Quanto all’età, ci possono essere anche casi in persone di 50 o 40 anni o meno ancora: come per i due giovani che hanno testimoniato all’incontro milanese, 19 anni il primo con un infarto a 15 legato a una mutazione di un fattore della coagulazione e 20 il secondo con un ictus a 17 per un difetto del forame, fortunatamente con completo recupero (uno studia medicina, l’altro è maestro di sci). “Se c’è un fattore genetico predisponente è importante la diagnosi precoce: occorre più ricerca di base per ottenere test sul profilo di rischio individuale, oltre che per capire i meccanismi e per la prevenzione (per esempio il fattore VII di coagulazione aumenta se si fuma e si normalizza se si smette)” afferma Zaverio M. Ruggeri dello Scripps Research Institute di La Jolla e del Comitato scientifico Alt.
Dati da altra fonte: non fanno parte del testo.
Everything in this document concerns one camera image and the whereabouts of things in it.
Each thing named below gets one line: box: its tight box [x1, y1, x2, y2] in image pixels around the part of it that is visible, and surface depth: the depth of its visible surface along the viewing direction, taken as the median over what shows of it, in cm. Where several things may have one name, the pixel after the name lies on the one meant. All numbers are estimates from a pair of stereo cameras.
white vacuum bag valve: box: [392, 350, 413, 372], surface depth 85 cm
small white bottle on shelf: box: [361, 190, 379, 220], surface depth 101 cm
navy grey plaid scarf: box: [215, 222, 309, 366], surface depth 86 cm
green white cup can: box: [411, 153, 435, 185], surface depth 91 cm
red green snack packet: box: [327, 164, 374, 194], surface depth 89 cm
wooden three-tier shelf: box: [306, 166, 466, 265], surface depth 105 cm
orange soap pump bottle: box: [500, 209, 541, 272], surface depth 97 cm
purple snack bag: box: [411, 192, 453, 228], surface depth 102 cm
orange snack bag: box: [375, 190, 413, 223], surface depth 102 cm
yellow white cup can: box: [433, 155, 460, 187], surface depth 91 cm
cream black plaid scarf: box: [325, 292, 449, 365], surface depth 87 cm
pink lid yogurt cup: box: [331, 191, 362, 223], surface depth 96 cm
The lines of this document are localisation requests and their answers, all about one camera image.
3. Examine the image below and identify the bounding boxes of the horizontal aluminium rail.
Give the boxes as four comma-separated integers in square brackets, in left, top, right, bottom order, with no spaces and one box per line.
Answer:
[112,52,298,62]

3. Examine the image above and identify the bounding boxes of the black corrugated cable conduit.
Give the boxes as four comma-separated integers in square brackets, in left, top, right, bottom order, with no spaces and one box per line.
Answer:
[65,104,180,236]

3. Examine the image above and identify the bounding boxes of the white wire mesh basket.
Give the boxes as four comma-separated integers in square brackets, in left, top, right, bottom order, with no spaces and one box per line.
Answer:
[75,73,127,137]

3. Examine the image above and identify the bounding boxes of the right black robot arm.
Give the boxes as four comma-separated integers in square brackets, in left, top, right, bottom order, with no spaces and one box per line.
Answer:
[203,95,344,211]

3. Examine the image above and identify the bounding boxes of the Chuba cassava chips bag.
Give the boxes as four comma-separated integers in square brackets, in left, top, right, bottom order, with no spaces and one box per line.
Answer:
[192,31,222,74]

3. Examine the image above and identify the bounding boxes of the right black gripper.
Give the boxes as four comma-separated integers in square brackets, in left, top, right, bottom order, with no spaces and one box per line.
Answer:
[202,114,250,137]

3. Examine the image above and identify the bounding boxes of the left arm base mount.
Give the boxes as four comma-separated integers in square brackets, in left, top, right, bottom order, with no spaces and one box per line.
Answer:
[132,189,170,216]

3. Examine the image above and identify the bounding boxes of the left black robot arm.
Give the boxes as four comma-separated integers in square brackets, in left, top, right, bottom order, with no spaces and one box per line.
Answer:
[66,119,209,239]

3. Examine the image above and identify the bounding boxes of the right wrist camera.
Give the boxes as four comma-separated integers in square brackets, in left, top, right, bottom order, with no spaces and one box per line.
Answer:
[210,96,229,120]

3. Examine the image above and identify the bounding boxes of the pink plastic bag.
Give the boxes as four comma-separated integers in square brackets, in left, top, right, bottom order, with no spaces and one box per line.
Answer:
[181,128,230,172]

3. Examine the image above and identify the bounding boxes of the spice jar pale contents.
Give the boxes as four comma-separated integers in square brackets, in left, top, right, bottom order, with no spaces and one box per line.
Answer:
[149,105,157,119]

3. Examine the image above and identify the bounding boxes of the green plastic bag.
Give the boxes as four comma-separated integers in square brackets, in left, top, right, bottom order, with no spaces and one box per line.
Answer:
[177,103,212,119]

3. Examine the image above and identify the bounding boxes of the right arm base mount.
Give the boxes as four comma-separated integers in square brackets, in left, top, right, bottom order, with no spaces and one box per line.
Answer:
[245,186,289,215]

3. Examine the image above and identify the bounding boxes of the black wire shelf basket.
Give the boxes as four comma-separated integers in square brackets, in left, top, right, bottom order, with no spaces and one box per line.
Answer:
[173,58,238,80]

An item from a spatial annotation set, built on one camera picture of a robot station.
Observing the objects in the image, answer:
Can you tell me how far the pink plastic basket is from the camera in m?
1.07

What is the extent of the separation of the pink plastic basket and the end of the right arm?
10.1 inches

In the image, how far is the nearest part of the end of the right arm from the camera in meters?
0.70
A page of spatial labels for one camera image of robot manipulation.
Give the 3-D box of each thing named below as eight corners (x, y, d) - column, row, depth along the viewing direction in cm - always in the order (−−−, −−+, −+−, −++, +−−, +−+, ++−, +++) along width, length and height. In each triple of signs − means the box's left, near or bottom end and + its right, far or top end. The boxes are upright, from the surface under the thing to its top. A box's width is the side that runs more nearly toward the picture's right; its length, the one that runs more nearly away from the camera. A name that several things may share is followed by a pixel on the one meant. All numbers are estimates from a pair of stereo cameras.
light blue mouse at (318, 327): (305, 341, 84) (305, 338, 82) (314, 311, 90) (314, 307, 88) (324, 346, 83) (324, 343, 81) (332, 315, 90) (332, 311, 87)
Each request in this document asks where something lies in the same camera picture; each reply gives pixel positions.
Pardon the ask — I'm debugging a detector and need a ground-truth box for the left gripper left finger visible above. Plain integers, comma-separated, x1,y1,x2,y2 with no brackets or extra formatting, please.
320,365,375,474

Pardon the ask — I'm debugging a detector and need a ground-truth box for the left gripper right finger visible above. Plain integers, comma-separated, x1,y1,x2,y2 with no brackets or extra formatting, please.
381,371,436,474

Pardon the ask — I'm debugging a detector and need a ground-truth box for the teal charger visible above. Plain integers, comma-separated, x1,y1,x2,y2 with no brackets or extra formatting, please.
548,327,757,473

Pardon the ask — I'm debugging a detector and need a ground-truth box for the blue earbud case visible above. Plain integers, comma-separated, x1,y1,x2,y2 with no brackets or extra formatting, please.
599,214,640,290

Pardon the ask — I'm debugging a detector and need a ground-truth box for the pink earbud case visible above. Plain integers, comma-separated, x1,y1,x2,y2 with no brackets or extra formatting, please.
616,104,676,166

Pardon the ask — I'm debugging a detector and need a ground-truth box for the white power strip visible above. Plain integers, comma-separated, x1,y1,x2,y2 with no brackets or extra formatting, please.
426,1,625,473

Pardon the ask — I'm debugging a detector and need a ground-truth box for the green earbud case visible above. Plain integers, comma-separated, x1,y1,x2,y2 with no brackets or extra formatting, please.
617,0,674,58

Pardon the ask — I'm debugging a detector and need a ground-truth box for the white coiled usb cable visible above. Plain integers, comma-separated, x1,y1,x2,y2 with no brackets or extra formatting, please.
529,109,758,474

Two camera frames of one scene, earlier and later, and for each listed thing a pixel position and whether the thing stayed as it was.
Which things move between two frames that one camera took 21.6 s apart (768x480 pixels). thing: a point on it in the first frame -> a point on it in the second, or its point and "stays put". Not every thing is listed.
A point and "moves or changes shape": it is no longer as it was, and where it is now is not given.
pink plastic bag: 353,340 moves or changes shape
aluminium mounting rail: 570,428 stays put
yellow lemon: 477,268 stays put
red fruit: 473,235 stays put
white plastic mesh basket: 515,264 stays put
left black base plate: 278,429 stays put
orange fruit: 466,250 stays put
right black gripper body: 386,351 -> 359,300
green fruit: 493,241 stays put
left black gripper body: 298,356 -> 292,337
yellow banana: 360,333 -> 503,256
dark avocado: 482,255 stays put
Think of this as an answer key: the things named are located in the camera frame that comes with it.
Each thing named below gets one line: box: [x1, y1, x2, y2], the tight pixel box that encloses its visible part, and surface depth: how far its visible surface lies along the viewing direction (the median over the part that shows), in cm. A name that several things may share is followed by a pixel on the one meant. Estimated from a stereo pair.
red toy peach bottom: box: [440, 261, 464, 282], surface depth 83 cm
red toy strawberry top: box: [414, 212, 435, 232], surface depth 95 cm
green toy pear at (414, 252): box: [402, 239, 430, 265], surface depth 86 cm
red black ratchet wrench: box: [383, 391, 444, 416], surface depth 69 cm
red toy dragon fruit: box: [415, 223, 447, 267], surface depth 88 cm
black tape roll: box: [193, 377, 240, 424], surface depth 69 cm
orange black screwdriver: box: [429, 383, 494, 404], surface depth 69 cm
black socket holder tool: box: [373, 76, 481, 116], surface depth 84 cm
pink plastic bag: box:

“I tassi di mortalità cardiovascolare in Italia sono inferiori a molti altri paesi europei – questa è comunque la prima causa di mortalità e anche d’invalidità – e sono abbastanza buoni i dati sull’assistenza e l’aderenza ai trattamenti. Siamo invece al terzo posto per il sovrappeso e l’obesità infantile” informa Sergio Coccheri, ordinario di malattie cardiovascolari all’Università di Bologna e vicepresidente Alt. “L’aumento di sedentarietà, obesità, diabete, fumo specie femminile sono nostri punti deboli, a fronte di un punto di forza da esportare come la dieta mediterranea. Esemplare il caso della Finlandia, dove interventi radicali sullo stile di vita, in primis alimentare, hanno portato a dimezzare in dieci anni le malattie cardiovascolari e a ridurre fortemente la mortalità. Occorre imparare dai paesi virtuosi e per questo ci vuole un confronto e un coordinamento a livello europeo dei programmi di prevenzione, per il quale ci stiamo attivando come Alt con l’Ehn (European Heart Network)”.